サービスごとのオリジン数 5 この制限を超えると、Exceeding max_backends エラーが発生します。この制限の引き上げについては、support@fastly.com にご相談ください。
サービスごとのドメイン数 20 この制限を超えると、Exceeding max number of domains エラーが発生します。この制限の引き上げについては、support@fastly.com にご相談ください。

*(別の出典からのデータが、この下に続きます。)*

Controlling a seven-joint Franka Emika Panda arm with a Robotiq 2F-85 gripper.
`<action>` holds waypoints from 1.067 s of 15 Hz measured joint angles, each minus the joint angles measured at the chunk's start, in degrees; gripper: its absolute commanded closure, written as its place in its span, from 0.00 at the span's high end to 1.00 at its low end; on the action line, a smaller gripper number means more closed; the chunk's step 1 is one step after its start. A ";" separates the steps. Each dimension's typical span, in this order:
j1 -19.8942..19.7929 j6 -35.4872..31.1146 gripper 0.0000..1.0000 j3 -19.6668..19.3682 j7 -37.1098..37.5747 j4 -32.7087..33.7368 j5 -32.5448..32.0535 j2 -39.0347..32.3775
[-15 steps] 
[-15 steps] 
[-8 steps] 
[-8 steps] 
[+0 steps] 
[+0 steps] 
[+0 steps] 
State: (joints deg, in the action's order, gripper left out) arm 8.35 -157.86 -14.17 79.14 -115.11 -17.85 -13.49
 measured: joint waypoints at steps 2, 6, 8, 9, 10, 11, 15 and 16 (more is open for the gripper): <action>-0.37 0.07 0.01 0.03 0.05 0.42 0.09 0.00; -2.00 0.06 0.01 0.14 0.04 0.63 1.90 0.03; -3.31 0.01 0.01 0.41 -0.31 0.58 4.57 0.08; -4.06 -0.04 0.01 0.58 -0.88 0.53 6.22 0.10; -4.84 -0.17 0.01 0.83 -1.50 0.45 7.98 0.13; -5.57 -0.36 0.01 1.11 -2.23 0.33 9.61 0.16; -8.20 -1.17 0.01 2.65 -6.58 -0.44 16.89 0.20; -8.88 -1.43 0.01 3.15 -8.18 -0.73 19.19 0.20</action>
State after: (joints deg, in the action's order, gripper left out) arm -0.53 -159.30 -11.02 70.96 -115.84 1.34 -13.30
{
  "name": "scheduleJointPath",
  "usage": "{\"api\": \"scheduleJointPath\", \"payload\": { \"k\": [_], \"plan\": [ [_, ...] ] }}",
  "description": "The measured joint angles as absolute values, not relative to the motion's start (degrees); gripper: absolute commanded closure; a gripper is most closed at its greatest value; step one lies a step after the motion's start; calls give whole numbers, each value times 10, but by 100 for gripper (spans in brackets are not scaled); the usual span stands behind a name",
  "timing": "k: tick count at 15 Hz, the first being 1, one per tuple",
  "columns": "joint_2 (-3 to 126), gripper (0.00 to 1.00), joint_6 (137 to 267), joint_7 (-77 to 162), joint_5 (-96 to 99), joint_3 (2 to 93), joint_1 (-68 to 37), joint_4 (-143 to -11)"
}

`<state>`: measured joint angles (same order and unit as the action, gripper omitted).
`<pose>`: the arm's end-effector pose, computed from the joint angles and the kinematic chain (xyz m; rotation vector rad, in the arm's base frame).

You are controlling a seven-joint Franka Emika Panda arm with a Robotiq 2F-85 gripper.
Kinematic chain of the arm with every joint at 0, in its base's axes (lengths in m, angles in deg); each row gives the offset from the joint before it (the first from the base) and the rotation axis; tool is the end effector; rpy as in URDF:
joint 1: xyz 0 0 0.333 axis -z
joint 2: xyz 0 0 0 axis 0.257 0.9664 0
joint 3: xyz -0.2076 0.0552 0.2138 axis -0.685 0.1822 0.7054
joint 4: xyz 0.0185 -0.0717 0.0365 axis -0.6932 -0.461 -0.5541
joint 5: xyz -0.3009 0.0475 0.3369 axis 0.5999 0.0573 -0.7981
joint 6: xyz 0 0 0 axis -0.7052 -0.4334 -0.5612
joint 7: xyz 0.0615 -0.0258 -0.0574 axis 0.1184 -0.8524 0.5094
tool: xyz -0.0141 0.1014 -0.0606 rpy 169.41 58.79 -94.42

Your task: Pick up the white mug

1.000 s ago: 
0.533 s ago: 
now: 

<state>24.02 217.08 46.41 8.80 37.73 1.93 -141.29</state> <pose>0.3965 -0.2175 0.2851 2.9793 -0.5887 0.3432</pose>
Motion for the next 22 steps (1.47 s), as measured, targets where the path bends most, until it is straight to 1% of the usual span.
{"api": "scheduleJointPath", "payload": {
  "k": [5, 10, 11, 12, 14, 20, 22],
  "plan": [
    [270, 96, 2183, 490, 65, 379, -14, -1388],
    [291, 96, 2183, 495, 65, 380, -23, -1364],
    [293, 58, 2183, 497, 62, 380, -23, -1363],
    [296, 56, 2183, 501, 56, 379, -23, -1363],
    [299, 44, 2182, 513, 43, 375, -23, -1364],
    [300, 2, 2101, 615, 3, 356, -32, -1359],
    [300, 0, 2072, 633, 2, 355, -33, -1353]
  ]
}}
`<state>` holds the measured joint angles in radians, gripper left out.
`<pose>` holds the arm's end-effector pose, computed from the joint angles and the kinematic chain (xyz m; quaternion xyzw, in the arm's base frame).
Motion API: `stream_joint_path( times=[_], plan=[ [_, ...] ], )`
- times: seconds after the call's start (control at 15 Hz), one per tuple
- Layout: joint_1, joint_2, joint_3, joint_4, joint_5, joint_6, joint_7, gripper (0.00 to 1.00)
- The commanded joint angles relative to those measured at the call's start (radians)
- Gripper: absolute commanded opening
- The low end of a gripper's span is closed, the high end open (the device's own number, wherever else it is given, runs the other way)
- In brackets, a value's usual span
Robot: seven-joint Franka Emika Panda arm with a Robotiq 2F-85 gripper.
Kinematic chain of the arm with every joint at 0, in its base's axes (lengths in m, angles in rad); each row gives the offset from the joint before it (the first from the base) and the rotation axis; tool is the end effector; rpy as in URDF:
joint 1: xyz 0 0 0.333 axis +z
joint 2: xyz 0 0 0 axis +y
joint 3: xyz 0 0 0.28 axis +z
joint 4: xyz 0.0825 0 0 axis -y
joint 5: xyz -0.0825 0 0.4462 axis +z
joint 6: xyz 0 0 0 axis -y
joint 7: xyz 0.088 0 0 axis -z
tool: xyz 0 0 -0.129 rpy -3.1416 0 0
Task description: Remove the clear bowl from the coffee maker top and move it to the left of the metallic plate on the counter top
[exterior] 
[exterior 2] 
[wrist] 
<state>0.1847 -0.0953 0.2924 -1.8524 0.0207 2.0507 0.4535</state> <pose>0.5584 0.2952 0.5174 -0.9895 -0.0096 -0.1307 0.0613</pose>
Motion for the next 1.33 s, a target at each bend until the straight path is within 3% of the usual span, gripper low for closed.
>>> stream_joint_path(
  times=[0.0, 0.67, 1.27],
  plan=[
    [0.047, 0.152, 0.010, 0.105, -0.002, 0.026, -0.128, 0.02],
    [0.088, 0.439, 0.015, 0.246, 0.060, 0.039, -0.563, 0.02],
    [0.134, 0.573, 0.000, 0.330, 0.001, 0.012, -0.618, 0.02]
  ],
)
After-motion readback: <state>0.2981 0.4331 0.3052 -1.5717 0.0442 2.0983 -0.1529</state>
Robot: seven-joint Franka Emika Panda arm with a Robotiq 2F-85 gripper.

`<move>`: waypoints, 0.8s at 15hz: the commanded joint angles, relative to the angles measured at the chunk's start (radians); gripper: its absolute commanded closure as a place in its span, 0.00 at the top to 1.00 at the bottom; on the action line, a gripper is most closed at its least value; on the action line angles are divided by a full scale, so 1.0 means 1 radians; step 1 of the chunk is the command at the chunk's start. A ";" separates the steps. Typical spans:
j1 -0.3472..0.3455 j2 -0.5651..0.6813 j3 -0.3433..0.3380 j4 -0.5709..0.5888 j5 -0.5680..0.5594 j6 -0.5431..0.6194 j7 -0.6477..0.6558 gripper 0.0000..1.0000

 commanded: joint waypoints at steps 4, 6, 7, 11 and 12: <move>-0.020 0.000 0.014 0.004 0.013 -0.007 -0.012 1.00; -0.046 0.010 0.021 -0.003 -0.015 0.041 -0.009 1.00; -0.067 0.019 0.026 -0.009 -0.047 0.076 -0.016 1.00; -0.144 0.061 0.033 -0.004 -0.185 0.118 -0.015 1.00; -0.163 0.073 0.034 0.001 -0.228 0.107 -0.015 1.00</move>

サービスごとの接続数 200 この制限を超えると、Error 503 backend.max_conn reached エラーが発生します。バックエンド接続の設定を更新して、1つの Fastly キャッシュサーバーが特定のオリジンサーバーに行う接続を制限することで、この制限を1000まで増やすことができます。

VCL と設定の制限事項

項目 制限 影響
カスタム VCL のファイルサイズ 1 MB 制限を超えると、 Content too longエラーが発生します。
最大 VCL ファイルサイズ 3 MB 制限を超えると、 VCL is too longエラーが発生します。
Varnish の再起動制限 3回のリスタート 制限を超えると、Service Unavailable エラーが発生します。この制限は、無限ループを防ぐために存在します。
ACL コンテナエントリー数 1000 制限を超えると、 Exceeding max ACL entriesエラーが発生します。この制限の引き上げについては、support@fastly.com にご相談ください。
ディクショナリアイテム数 1000 制限を超えると、 Exceeding max dictionary itemsエラーが発生します。この制限の引き上げについては、support@fastly.com にご相談ください。
ディクショナリアイテムキーの長さ 256文字 制限を超えると、Item key is too long エラーが発生します。
ディクショナリアイテムの値の長さ 8000文字 制限を超えると、Item value cannot be greater than エラーが発生します。
シンセティックレスポンスの文字数 文字数制限なし シンセティックレスポンスには文字数の制限はありませんが、大きなレスポンスを行うと、カスタム VCL のファイルサイズ制限のエラーが発生する場合があります。
Vary オブジェクト数 ソフト50、ハード70 ソフト制限を超えてもエラーにはなりません。最も古いバリアントが、新しいバリアントによって置き換えられます。バックエンドからのアクティブなフェッチは、70個のバリアントに制限されています。このハード制限を超えると、Too many variants レスポンスが発生します。フェッチが完了すると、ソフト制限に達するまでオブジェクトが削除されます。